Aveva deciso di tornare e di affrontare il passato, non poteva lasciarsi vincere
dalla paura. Era ora di dimostrare a tutti, ma soprattutto a se stessa, che la
vita che aveva condotto lì fino a due anni prima era un capitolo chiuso.
Definitivamente.
E per
farlo non c’era altro modo che affrontare i suoi fantasmi. Rivedere tutti.
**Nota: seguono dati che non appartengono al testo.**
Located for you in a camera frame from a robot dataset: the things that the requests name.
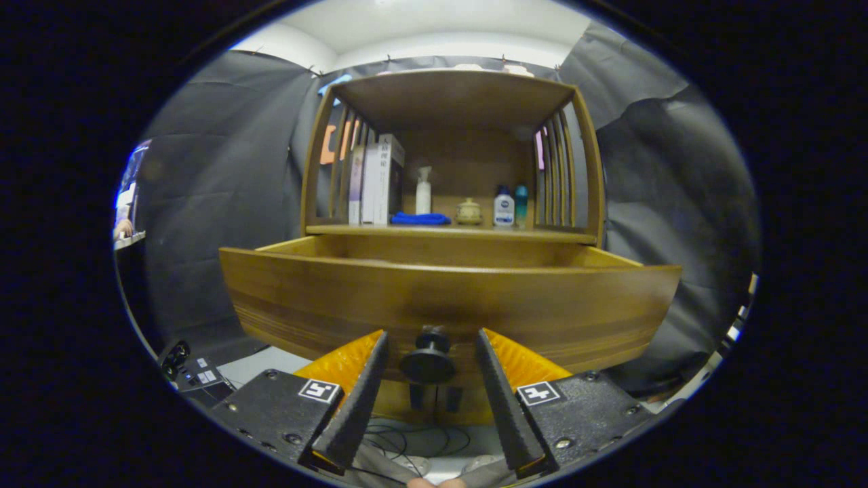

Rivedere lui. Con la speranza che il suo cuore avrebbe retto al colpo. Che
avrebbe retto alla sofferenza e alla rabbia che l’attanagliavano ogni volta che
ripensava a lui, alle sue parole…
Il taxi
stava percorrendo ora la Shinjuku-dori, trafficata e rumorosa come la ricordava,
e il suo sguardo si fece attento, pilotato verso un punto in lontananza, dove
sapeva trovarsi un palazzo bianco a sei piani. Poi svoltò a destra e, dopo
qualche metro, si fermò di fronte ad un bar. Un lieve sorriso le incurvò le
labbra. Quel luogo le era molto caro e ancora di più lo erano i suoi
proprietari. Moriva dalla voglia di rivedere quella che ancora oggi, a distanza
di due anni, considerava la sua migliore amica. La persona che le era sempre
stata vicino, nei momenti belli come in quelli brutti, consolandola e
infondendole coraggio. La persona che era sempre stata pronta a donarle un
sorriso e una fetta di torta quando si sentiva triste e che molte volte le aveva
offerto una spalla su cui piangere.
Scese
dal taxi e pagò l’autista, che nel frattempo aveva scaricato il suo trolley dal
bagagliaio. Mentre questi se ne andava rimase a fissare qualche minuto la
facciata del locale. Neanche quello era cambiato di una virgola. Il cartello
sulla porta diceva che era chiuso, ma lei sapeva che i proprietari vivevano in
un appartamento al piano di sopra e che sicuramente li avrebbe trovati a casa.
Perciò, afferrò il manico del suo trolley e si diresse verso il retro
dell’edificio, dove si trovavano le scale che portavano direttamente al piano
superiore.
Non fu
facile trascinarsi dietro il trolley, ma alla fine mise piede sull’ultimo
scalino e si fermò, riprendendo fiato. Qualche secondo dopo, la porta si aprì.
Come al solito, quando c’era lui in casa non serviva il campanello…Alzò lo
sguardo e sorrise all’uomo che era venuto ad accoglierla.